• _ASSIGNMENT_: The required output is a copy of each line in the material below that includes "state".

■ ■ ■ ■

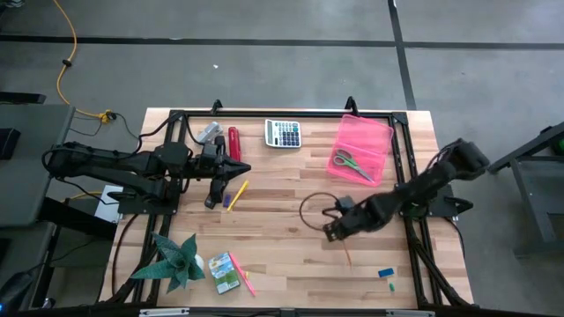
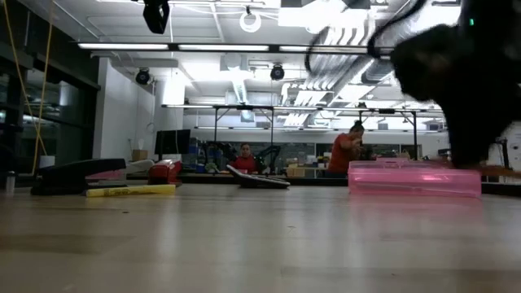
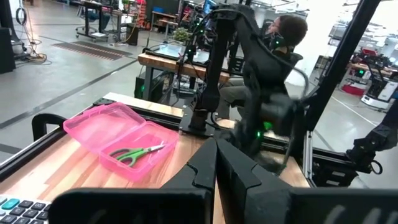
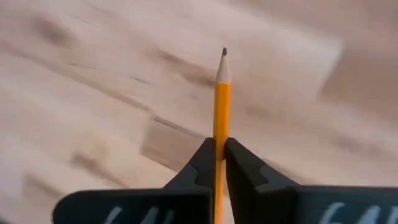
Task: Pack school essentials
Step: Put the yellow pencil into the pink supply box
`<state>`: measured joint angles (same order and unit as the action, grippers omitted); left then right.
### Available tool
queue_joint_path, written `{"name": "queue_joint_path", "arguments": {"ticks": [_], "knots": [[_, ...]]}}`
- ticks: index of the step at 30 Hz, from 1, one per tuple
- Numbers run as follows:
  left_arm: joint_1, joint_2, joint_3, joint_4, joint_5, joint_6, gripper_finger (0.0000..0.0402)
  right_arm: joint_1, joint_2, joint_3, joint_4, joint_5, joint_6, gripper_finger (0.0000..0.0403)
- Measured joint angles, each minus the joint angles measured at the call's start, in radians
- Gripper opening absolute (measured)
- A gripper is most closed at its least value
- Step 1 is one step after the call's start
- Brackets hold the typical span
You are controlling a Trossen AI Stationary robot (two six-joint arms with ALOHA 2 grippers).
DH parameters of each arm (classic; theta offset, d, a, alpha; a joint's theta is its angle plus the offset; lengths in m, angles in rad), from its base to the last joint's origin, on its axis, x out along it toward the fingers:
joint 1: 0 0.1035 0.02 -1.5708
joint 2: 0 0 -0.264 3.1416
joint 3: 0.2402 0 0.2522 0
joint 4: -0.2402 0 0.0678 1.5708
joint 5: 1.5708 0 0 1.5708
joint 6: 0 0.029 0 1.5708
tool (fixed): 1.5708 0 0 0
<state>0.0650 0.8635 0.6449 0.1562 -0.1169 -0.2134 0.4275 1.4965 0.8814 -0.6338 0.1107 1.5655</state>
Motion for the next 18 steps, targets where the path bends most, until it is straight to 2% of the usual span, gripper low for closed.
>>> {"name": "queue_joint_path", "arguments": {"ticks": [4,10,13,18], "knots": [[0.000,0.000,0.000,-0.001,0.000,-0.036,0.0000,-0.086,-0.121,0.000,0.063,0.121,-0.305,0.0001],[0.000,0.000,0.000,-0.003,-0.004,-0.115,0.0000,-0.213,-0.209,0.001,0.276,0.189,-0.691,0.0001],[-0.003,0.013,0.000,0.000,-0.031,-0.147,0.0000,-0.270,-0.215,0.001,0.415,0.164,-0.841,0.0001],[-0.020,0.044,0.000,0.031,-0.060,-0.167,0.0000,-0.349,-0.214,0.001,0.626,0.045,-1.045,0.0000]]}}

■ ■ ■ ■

• _EXERCISE RESPONSE_:
`<state>`: measured joint angles (same order and unit as the action, grippers omitted); left then right.
<state>0.0650 0.8635 0.6449 0.1562 -0.1169 -0.2134 0.4275 1.4965 0.8814 -0.6338 0.1107 1.5655</state>

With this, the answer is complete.